04. September 2005 · Comments Off on Memories Of The Rehnquist Court · Categories: General

Earlier today, I was watching Justice William Rehnquist in a 2001 interview on C-SPAN, concerning his book The Supreme Court. This primarily served to re-enforce my long-standing impression of him as a profoundly decent, and personable man – the type of man anyone would welcome as a dinner guest, or cherish as a good friend.

This, coupled with the courage and wherewithal he demonstrated in his ultimately futile battle with thyroid cancer, also makes him an ideal role-model for any teen emerging upon the world.

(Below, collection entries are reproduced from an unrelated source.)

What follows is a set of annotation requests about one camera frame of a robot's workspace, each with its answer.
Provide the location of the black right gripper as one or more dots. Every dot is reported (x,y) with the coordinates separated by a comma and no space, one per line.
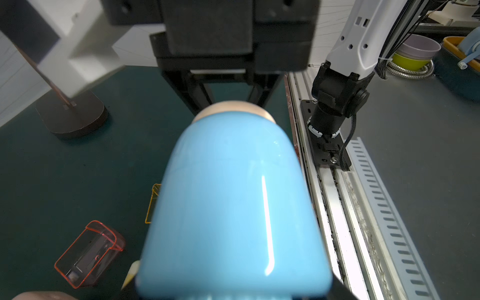
(266,37)

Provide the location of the yellow transparent tray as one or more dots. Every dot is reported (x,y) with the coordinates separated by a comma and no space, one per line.
(152,202)

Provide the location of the blue pencil sharpener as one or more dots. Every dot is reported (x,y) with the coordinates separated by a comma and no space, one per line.
(234,218)

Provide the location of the yellow pencil sharpener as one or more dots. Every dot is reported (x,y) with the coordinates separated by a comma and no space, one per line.
(134,268)

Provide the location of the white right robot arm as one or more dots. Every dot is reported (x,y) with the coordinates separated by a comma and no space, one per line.
(371,34)

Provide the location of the red transparent tray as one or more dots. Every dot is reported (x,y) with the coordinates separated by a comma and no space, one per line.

But the interview has also set me about reflection upon Rehnquist’s legacy. I’ve since found myself searching my own memories, as well as reading the eulogies of others. Among those memories, perhaps the most profound are the words of the pundits; circa 1986, who thought that Rehnquist taking the helm, and Scalia stepping up, would dramatically “turn” The Court, radically undoing a tradition of liberal activism in both The (particularly Warren) Court, and Congress, which had only grown and festered over the past half-century. But, like O’Connor before him, he really fooled ’em.

No, as Chief, rather than being a conservative firebrand, Rehnquist has been a model of judicial moderation. Rather then attempting to crack the stone, he has gently chipped away at the edges of the liberal monolith. The Rehnquist Court, contrary to being one of stasis as I (having previously commented as such at The Volokh Conspiracy), and other libertarians, had feared, or revolution, as the authoritarian conservatives might have hoped, has been one of gentle evolution, and narrowly, carefully, crafted decisions.

And, reflecting upon it all, and recognizing the context of his capacity, America is a MUCH better place than it was in the early-‘eighties. Our next Chief Justice has some big shoes to fill.